Re: [PATCH 1/3] kernel/sysctl: support setting sysctl parameters from kernel command line

From: Vlastimil Babka
Date: Tue Mar 31 2020 - 03:42:52 EST


On 3/31/20 12:44 AM, Luis Chamberlain wrote:
> Sorry to be late to the apocalypse review party for this, feedback below.
>
> On Mon, Mar 30, 2020 at 01:55:33PM +0200, Vlastimil Babka wrote:
>> A recently proposed patch to add vm_swappiness command line parameter in
>> addition to existing sysctl [1] made me wonder why we don't have a general
>> support for passing sysctl parameters via command line. Googling found only
>> somebody else wondering the same [2], but I haven't found any prior discussion
>> with reasons why not to do this.
>>
>> Settings the vm_swappiness issue aside (the underlying issue might be solved in
>> a different way), quick search of kernel-parameters.txt shows there are already
>> some that exist as both sysctl and kernel parameter - hung_task_panic,
>> nmi_watchdog, numa_zonelist_order, traceoff_on_warning. A general mechanism
>> would remove the need to add more of those one-offs and might be handy in
>> situations where configuration by e.g. /etc/sysctl.d/ is impractical.
>>
>> Hence, this patch adds a new parse_args() pass that looks for parameters
>> prefixed by 'sysctl.' and tries to interpret them as writes to the
>> corresponding sys/ files using an temporary in-kernel procfs mount. This
>> mechanism was suggested by Eric W. Biederman [3], as it handles all dynamically
>> registered sysctl tables.
>
> "even though we don't handle modular sysctls" might be safer to add.

OK

>> Errors due to e.g. invalid parameter name or value
>> are reported in the kernel log.
>>
>> The processing is hooked right before the init process is loaded, as some
>> handlers might be more complicated than simple setters and might need some
>> subsystems to be initialized. At the moment the init process can be started and
>> eventually execute a process writing to /proc/sys/ then it should be also fine
>> to do that from the kernel.
>
> This is wonderful when we think about existing sysctls which have
> corresponding silly boot params that do the same thing. However, shoving
> a boot param capability down every possible built-in sysctl brings
> forward support considerations we should take serious, as this would
> add a new user interface and we'll have to support it.

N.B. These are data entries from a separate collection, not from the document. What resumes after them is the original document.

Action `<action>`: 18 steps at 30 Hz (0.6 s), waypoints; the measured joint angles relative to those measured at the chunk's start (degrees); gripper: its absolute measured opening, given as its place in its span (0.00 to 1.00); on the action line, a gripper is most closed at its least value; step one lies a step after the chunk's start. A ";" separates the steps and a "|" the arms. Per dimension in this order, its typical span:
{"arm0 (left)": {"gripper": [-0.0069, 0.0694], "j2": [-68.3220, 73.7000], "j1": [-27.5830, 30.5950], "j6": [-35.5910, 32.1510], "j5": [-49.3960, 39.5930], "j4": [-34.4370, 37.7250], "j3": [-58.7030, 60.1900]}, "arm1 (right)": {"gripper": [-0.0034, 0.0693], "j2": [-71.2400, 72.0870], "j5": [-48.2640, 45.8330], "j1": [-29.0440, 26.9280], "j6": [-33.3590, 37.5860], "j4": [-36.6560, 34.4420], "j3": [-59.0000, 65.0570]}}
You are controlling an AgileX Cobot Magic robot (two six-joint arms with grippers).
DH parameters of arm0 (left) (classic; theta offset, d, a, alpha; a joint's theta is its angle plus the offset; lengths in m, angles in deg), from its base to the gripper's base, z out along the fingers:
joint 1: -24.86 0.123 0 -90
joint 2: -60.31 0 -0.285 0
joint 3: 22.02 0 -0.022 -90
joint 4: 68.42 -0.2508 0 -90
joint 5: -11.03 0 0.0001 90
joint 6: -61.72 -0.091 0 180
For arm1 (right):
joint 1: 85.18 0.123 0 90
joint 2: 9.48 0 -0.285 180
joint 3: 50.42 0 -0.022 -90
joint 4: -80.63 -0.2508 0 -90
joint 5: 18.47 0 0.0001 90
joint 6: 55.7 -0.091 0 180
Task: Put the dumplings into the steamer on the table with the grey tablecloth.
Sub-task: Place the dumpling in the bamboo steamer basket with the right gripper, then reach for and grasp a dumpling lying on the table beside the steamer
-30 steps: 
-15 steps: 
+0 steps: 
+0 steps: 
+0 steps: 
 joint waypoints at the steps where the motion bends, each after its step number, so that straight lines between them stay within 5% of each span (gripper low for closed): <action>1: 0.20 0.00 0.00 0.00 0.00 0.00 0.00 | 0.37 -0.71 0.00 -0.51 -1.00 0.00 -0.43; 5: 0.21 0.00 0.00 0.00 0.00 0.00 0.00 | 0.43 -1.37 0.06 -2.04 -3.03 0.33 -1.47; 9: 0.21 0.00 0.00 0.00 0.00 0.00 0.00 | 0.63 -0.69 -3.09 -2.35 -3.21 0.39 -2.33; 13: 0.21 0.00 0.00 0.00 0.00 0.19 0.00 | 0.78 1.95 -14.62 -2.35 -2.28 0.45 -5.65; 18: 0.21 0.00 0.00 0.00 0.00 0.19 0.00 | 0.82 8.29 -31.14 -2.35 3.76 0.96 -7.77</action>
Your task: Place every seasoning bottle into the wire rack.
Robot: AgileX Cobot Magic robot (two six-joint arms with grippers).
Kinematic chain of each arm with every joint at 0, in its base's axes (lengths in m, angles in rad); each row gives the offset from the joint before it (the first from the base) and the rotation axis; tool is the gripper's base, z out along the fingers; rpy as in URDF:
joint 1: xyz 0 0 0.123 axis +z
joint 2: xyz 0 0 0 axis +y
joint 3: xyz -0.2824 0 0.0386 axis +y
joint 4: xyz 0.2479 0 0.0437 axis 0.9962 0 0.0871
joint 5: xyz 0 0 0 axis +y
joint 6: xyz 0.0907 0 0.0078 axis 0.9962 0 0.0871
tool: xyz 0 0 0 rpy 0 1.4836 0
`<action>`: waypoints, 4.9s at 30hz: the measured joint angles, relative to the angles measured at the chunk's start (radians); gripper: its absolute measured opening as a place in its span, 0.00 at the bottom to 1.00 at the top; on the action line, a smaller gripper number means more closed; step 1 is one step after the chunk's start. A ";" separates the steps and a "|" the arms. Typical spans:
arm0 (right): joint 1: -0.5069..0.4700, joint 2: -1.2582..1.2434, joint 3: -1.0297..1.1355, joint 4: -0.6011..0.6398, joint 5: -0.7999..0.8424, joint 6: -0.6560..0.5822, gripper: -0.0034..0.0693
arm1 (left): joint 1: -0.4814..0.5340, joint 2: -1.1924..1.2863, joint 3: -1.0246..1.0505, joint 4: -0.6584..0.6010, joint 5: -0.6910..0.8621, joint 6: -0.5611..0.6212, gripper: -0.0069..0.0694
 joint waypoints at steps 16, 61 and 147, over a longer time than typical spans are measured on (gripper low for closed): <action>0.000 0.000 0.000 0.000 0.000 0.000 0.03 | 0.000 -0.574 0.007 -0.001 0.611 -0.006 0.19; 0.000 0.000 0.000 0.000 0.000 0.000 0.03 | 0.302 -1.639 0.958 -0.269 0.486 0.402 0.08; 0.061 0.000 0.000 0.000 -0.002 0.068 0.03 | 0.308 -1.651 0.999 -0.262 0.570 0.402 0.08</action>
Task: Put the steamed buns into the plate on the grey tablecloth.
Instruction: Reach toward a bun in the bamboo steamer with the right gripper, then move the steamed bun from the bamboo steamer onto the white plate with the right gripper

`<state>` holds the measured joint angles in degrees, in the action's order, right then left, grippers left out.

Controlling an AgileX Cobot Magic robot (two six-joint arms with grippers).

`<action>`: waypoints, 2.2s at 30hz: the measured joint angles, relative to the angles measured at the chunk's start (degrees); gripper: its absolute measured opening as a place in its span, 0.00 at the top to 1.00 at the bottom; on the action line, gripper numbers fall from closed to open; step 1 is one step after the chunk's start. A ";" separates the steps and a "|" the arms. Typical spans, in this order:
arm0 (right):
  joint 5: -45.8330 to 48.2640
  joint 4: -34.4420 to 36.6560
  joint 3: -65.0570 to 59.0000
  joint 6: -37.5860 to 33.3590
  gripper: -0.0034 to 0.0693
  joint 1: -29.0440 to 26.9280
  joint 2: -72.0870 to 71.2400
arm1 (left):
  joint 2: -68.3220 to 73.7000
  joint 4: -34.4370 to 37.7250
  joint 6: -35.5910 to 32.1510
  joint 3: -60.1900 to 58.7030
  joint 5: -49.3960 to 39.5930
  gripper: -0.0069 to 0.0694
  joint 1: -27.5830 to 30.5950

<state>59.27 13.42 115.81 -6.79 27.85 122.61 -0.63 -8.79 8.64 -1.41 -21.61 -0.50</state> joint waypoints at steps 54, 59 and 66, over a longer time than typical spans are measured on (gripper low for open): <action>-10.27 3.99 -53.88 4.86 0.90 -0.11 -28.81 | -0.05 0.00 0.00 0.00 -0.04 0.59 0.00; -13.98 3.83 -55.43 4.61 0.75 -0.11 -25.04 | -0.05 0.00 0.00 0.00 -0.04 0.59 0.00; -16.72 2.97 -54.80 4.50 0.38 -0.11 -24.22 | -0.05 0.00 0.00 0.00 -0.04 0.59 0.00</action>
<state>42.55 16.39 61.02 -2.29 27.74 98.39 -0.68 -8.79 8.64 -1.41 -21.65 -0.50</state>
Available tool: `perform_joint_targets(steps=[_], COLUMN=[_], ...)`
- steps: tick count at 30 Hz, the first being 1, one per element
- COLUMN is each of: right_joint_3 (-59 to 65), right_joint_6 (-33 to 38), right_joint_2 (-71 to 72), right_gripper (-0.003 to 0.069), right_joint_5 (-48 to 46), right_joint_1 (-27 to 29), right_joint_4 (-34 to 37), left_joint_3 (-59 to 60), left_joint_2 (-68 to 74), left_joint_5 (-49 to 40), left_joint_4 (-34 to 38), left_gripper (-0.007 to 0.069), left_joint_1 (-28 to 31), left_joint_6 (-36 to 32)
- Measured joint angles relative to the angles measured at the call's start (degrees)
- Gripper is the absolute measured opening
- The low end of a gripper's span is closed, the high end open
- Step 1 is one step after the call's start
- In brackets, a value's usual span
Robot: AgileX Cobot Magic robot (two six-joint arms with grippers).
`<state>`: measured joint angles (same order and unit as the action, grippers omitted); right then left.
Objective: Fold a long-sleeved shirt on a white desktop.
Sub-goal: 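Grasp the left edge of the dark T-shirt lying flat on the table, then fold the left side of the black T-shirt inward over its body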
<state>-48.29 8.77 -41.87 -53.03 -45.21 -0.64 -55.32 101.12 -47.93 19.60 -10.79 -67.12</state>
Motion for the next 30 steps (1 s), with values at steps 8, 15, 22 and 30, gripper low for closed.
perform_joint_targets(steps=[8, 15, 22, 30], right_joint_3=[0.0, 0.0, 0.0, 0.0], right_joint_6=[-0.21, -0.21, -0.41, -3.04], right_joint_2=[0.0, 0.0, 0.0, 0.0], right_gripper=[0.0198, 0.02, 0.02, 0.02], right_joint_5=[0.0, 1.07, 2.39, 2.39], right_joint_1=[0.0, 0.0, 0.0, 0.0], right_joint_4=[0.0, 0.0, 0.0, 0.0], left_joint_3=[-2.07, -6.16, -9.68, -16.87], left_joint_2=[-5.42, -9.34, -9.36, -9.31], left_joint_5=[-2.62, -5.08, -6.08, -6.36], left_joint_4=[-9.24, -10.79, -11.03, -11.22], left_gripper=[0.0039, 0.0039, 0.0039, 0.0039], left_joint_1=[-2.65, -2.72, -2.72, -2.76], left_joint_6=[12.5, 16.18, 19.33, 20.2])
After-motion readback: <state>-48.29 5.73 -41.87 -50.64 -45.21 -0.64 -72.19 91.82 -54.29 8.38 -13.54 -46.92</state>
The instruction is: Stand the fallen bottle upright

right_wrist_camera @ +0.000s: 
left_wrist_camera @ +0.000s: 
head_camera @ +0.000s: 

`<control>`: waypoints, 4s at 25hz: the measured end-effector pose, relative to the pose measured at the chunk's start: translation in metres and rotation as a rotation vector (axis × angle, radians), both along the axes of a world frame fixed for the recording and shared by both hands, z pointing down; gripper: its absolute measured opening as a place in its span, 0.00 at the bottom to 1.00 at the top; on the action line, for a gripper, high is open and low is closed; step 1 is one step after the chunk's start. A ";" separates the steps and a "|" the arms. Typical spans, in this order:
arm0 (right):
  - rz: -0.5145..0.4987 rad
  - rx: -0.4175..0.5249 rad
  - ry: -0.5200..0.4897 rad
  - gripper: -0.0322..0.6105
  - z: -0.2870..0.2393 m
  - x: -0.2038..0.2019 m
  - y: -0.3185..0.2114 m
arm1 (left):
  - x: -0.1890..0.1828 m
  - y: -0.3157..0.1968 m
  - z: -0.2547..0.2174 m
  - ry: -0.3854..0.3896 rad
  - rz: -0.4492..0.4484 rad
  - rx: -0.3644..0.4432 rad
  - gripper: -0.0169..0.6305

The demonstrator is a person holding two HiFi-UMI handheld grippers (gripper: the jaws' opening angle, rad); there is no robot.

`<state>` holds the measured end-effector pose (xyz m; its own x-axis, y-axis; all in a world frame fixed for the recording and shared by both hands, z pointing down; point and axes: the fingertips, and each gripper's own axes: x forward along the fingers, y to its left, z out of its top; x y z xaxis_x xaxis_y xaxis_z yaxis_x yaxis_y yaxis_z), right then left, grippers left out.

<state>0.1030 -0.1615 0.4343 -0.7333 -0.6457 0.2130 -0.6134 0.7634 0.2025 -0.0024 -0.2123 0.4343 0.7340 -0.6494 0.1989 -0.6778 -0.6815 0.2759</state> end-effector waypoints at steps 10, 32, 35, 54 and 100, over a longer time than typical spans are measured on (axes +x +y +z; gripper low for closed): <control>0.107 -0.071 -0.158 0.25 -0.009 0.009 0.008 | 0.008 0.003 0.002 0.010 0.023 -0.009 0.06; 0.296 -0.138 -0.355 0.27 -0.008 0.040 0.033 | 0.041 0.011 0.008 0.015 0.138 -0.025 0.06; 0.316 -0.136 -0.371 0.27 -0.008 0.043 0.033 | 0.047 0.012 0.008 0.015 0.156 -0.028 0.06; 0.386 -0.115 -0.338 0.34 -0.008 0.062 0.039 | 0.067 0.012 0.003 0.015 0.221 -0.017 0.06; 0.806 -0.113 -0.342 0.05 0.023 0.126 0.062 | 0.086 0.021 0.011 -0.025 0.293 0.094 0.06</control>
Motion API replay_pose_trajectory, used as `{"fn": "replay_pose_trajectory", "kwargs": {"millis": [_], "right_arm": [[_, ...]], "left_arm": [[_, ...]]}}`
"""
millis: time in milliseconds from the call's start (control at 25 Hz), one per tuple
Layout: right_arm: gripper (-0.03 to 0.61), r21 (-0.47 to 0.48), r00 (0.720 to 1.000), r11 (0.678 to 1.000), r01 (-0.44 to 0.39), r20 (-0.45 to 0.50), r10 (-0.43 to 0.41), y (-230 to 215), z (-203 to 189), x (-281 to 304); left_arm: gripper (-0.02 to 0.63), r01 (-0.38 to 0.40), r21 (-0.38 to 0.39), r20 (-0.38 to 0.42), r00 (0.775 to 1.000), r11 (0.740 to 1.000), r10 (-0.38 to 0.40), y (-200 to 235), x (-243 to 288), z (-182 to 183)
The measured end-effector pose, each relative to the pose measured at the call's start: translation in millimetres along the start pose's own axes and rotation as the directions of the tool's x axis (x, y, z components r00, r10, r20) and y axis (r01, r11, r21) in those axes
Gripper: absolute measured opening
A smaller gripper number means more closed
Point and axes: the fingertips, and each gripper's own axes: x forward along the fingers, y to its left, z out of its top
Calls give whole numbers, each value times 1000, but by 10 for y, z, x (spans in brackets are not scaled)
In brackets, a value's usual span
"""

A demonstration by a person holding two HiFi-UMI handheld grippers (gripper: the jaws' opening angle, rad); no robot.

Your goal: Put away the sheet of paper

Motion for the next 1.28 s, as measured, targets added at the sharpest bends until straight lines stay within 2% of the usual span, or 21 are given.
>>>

Hmm, if I boot with an initramfs with init process that does mount /proc and set
some sysctl there as the very first thing, then this will be almost the same
moment as my patch does it. There is no further kernel initialization in
between. So with your logic we already do support all non-modular sysctls to be
set so early.

> Simply put, not all sysctls should be born to be boot params. I suggest
> we white-list which ones we can process, so that only sysctls we *do*
> review and agree are good candidates get allowed to also be boot params.

By above, the nuber of sysctls that will be problematic with this boot param
mechanism, but work properly when set from init process immediately, should be
near zero, and I would expect truly zero. As such, whitelist approach seems
excessive to me and it would take a lot of effort to build it, and it will be a
lottery which sysctl would work as boot param on which kernel version. Sounds
like a lot of trouble for little benefit to me.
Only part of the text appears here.